- Opening Delimiter -
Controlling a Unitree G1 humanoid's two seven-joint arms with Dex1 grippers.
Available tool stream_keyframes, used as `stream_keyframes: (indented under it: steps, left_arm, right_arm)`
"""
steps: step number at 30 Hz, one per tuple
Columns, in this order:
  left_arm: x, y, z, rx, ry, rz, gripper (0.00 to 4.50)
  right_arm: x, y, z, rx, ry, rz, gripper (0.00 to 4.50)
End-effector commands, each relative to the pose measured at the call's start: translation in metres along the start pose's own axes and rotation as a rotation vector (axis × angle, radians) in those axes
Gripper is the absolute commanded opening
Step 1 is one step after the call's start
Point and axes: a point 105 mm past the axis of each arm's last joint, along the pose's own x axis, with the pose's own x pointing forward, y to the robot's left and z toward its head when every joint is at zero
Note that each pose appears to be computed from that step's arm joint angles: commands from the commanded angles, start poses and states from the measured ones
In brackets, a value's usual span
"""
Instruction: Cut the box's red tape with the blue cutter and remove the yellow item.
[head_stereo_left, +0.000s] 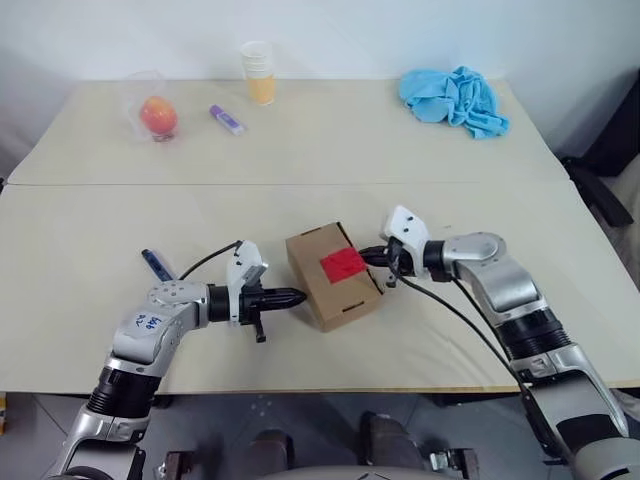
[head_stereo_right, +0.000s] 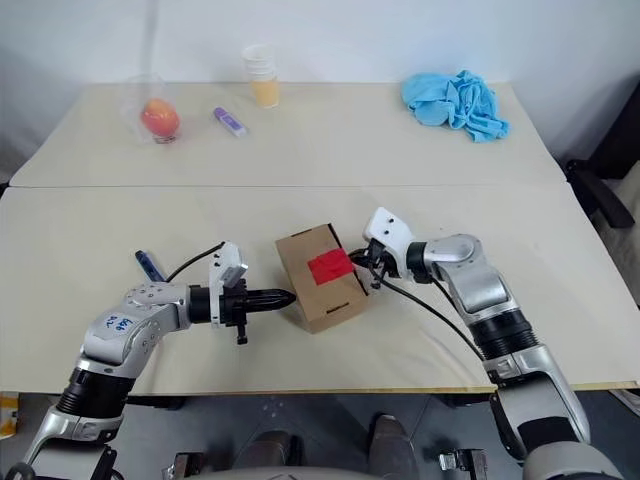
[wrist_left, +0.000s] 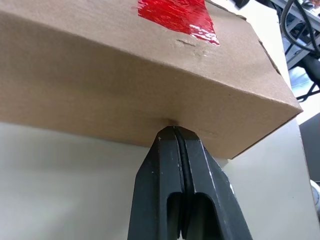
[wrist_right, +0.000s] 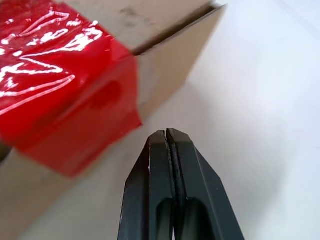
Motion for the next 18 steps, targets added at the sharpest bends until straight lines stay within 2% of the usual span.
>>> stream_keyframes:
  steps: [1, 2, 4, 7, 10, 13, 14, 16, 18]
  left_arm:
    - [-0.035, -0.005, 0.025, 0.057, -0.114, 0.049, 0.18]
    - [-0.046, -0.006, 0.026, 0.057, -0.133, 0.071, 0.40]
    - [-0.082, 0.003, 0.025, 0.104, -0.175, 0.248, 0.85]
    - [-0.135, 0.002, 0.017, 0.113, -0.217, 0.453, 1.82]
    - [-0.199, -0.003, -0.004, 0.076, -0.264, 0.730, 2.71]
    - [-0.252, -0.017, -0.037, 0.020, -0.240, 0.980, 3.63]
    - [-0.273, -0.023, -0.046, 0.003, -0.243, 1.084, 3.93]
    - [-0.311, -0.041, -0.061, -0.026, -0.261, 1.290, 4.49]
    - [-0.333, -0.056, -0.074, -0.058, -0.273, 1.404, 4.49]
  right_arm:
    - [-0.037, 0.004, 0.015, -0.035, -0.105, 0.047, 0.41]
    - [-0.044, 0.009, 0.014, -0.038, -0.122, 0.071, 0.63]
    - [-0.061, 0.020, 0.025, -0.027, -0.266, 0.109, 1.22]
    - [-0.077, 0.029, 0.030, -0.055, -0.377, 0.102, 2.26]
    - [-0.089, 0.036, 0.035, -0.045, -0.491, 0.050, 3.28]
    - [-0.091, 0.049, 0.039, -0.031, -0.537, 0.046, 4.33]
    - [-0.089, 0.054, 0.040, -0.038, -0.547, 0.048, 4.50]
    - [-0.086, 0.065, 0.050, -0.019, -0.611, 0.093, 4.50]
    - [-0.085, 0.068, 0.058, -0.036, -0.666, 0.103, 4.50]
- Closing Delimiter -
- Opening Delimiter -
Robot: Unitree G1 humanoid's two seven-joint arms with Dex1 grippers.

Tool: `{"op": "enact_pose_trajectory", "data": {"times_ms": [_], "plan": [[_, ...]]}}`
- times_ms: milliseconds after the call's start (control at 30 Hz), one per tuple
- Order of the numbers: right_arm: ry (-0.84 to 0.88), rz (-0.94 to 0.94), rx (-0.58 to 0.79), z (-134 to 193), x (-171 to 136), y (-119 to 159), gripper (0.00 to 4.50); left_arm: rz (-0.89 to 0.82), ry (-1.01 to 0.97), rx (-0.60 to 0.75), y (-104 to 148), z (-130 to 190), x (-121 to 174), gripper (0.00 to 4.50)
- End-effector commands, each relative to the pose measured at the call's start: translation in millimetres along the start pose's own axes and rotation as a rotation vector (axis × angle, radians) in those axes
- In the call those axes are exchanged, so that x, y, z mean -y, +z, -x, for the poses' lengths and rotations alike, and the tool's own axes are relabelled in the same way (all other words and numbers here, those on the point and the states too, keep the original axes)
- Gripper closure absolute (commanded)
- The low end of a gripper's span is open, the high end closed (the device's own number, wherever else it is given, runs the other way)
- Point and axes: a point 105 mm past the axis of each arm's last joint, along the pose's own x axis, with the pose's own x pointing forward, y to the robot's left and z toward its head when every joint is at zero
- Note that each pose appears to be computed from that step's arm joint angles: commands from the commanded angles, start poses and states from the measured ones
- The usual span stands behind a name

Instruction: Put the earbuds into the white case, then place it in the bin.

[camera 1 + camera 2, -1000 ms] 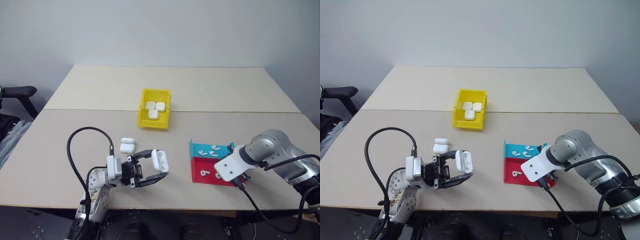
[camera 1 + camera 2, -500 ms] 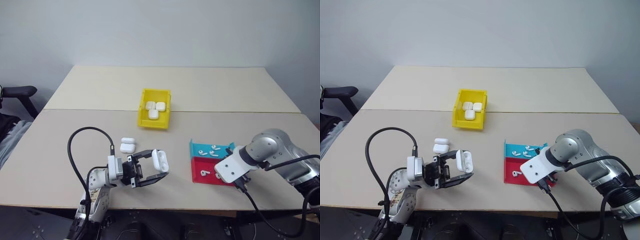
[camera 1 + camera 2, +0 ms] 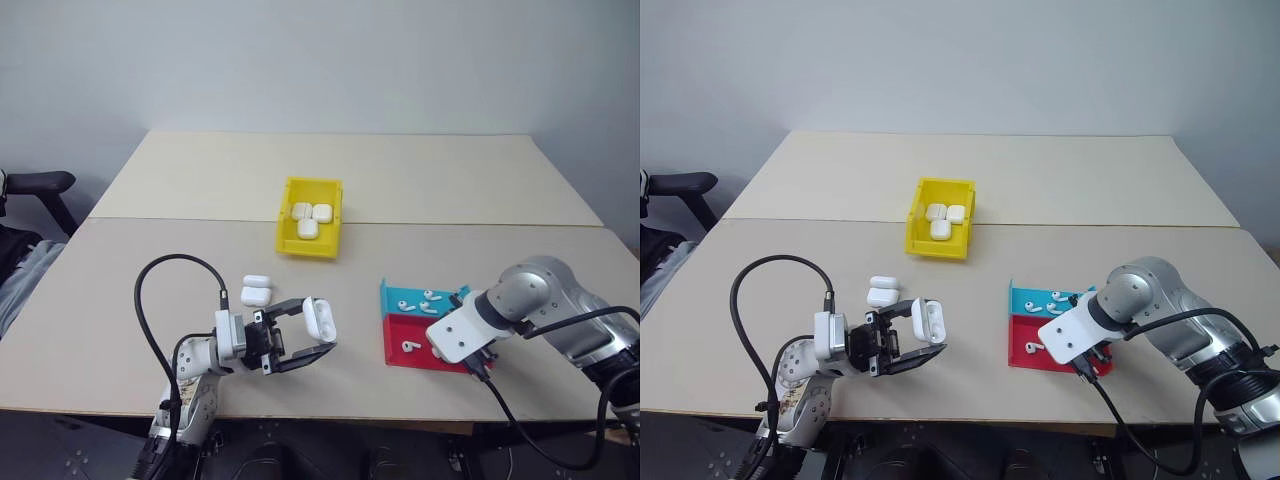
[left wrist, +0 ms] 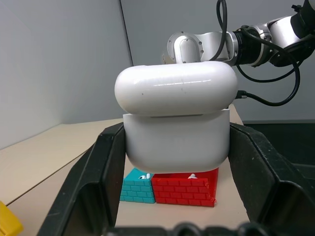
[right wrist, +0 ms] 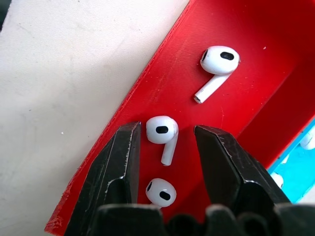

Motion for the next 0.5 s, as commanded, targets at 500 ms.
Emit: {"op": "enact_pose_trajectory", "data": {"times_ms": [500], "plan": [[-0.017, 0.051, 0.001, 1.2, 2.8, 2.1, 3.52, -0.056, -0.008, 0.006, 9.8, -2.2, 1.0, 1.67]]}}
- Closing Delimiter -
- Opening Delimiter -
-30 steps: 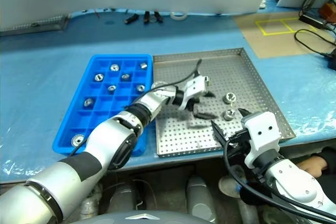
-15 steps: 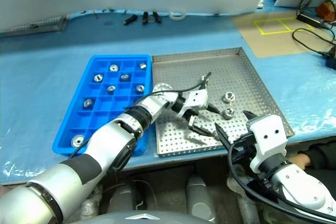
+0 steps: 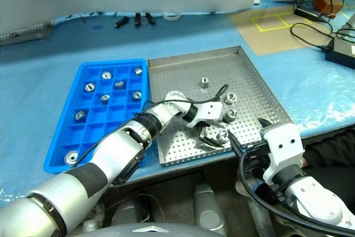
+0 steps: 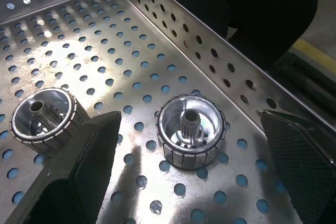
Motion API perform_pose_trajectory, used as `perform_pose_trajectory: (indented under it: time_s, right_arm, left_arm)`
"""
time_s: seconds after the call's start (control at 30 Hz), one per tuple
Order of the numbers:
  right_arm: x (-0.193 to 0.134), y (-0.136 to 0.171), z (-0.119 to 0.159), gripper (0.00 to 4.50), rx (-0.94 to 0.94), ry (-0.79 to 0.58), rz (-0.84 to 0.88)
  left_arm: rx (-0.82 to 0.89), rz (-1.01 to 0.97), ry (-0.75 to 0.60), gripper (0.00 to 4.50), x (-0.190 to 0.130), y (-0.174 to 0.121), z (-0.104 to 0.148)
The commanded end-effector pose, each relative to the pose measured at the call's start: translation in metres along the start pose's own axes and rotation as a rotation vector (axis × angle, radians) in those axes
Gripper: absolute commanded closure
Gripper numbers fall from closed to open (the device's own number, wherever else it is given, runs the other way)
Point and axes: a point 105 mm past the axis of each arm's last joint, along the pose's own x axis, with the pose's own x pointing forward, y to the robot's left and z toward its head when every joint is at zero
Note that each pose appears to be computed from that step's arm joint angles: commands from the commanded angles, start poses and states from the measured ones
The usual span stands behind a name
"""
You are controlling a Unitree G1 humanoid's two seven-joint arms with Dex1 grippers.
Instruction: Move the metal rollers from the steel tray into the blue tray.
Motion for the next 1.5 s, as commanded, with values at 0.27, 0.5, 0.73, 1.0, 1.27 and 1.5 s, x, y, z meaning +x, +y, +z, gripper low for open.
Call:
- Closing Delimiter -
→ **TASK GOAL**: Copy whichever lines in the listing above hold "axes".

→ **YOUR RESPONSE**:
End-effector commands, each relative to the pose measured at the call's start: translation in metres along the start pose's own axes and rotation as a rotation vector (axis × angle, radians) in those axes
Point and axes: a point 105 mm past the axis of each arm's last joint, along the pose's own x axis, with the pose's own x pointing forward, y to the robot's left and z toward its head when every joint is at zero
- End-effector commands, each relative to the pose measured at the call's start: translation in millimetres along the start pose's own axes and rotation as a rotation vector (axis × angle, radians) in those axes
- In the call those axes are exchanged, so that x, y, z mean -y, +z, -x, for the poses' lengths and rotations alike, and the tool's own axes are relabelled in the same way (all other words and numbers here, those on the point and the states too, keep the original axes)
- Point and axes: a point 105 mm past the axis of each arm's last joint, along the pose's own x axis, with the pose's own x pointing forward, y to the robot's left and z toward its head when every joint is at zero
The commanded end-effector pose, each relative to the pose measured at the call's start: translation in metres along the start pose's own axes and rotation as a rotation vector (axis × angle, radians) in those axes
Point and axes: a point 105 mm past the axis of each arm's last joint, along the pose's own x axis, with the pose's own x pointing forward, y to the robot's left and z toward its head when every joint is at zero

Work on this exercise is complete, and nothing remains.